** Opening Entries provided block **
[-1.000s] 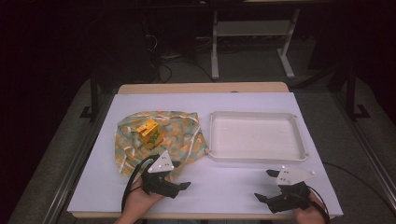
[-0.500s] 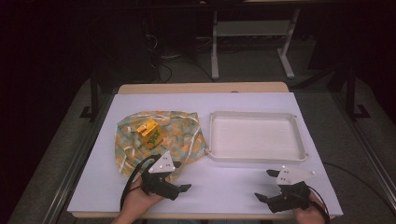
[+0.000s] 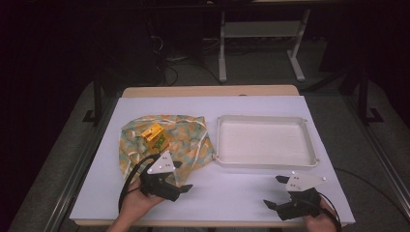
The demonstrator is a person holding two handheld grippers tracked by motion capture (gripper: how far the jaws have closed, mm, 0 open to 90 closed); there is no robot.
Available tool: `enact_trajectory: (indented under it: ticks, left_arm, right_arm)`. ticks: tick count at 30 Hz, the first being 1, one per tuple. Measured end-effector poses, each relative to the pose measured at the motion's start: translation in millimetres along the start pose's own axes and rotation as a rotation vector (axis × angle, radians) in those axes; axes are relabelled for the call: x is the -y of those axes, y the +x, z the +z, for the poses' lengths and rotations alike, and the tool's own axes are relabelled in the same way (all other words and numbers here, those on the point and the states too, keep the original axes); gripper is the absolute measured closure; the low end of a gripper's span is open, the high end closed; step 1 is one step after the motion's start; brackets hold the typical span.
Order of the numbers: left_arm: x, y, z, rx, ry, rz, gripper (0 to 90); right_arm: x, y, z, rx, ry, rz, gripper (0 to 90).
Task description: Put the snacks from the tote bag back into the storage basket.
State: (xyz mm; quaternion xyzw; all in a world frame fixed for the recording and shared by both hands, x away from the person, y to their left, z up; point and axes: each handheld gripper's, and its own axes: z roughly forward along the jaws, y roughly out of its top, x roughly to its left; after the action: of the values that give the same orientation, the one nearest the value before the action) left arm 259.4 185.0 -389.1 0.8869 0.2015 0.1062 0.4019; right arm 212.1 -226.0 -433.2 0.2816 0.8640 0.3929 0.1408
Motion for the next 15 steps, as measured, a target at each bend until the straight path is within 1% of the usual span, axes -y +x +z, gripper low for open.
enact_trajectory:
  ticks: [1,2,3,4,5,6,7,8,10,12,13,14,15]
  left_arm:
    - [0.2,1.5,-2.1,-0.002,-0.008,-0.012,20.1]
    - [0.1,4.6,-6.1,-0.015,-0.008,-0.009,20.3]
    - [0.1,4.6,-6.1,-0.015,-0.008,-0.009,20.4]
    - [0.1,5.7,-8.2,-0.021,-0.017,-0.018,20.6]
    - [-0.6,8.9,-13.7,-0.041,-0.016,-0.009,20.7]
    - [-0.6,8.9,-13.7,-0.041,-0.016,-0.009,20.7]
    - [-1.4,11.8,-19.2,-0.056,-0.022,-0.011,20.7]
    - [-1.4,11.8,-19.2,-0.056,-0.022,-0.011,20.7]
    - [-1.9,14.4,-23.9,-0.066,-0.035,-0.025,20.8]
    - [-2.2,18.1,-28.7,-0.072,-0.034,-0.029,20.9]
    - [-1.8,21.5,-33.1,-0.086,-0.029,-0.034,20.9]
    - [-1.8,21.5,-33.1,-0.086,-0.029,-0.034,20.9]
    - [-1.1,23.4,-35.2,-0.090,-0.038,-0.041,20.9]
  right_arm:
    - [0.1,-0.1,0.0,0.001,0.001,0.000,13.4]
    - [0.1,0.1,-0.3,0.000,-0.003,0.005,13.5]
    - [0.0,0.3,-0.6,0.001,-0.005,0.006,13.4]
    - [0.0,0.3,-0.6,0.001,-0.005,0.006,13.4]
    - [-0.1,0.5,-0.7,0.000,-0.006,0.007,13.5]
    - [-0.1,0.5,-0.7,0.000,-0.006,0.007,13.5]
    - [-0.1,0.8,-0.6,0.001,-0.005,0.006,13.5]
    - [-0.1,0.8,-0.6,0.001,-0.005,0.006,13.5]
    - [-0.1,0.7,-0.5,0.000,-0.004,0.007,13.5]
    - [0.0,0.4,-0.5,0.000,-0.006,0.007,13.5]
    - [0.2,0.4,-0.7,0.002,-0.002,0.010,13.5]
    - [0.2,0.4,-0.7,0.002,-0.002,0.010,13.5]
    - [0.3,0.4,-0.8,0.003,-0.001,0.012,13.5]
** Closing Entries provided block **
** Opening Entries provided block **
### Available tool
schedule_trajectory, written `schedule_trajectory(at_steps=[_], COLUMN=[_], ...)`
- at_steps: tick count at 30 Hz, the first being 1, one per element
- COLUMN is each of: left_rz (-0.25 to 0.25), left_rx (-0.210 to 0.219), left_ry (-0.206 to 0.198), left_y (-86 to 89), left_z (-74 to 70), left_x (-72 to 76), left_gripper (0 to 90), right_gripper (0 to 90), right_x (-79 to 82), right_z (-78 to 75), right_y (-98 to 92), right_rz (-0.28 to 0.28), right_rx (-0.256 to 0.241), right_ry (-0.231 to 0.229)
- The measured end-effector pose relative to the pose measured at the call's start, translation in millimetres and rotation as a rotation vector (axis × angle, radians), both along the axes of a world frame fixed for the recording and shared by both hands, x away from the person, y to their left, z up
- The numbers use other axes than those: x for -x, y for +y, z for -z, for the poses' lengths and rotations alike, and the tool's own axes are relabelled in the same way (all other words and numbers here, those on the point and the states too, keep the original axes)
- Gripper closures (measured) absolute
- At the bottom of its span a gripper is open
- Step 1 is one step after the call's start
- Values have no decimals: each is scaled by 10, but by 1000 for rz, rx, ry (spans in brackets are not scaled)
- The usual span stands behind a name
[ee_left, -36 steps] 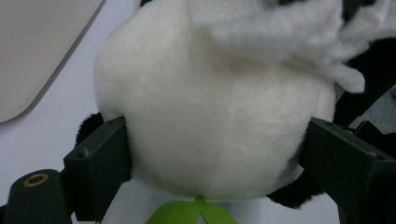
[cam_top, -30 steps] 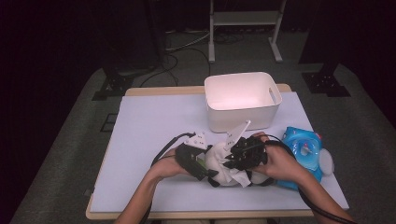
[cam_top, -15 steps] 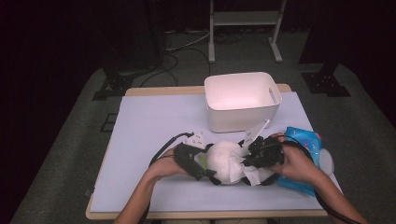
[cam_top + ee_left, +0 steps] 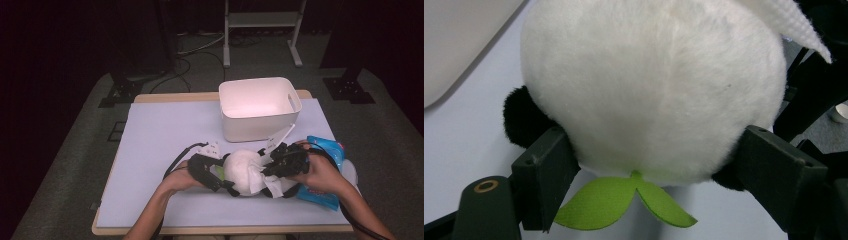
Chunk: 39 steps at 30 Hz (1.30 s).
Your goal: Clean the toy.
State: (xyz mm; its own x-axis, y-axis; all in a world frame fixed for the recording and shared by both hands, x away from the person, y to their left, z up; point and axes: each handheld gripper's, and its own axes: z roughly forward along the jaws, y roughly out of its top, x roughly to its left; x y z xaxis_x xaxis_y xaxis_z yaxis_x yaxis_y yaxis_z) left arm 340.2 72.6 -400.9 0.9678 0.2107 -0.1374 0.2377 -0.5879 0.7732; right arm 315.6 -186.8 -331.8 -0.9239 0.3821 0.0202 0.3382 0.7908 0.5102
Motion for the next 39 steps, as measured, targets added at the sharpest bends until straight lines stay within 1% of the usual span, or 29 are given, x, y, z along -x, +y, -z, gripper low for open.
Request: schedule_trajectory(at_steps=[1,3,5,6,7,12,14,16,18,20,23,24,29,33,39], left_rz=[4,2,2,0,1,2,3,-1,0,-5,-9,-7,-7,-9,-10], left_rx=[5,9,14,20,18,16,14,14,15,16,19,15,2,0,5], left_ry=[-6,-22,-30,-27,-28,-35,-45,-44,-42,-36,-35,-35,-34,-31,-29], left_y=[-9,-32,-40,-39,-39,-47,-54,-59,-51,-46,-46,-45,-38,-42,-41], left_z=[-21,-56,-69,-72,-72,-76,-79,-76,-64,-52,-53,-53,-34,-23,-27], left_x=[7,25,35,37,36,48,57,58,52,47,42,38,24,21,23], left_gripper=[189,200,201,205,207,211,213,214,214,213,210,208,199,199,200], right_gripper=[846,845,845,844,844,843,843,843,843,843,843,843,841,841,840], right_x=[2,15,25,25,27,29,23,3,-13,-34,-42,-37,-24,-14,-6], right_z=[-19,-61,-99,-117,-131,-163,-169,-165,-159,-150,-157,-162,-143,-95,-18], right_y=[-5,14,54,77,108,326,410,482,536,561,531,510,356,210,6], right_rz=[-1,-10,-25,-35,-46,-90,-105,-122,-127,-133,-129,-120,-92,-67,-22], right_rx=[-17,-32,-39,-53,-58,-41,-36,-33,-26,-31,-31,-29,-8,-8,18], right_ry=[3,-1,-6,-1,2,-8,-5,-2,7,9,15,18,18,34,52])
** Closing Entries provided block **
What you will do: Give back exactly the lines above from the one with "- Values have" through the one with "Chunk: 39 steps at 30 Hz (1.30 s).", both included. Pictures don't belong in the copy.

Solution:
- Values have no decimals: each is scaled by 10, but by 1000 for rz, rx, ry (spans in brackets are not scaled)
- The usual span stands behind a name
[ee_left, -36 steps] 
[cam_top, -30 steps] 
[cam_top, -15 steps] 
[cam_top + ee_left, +0 steps] 
Chunk: 39 steps at 30 Hz (1.30 s).

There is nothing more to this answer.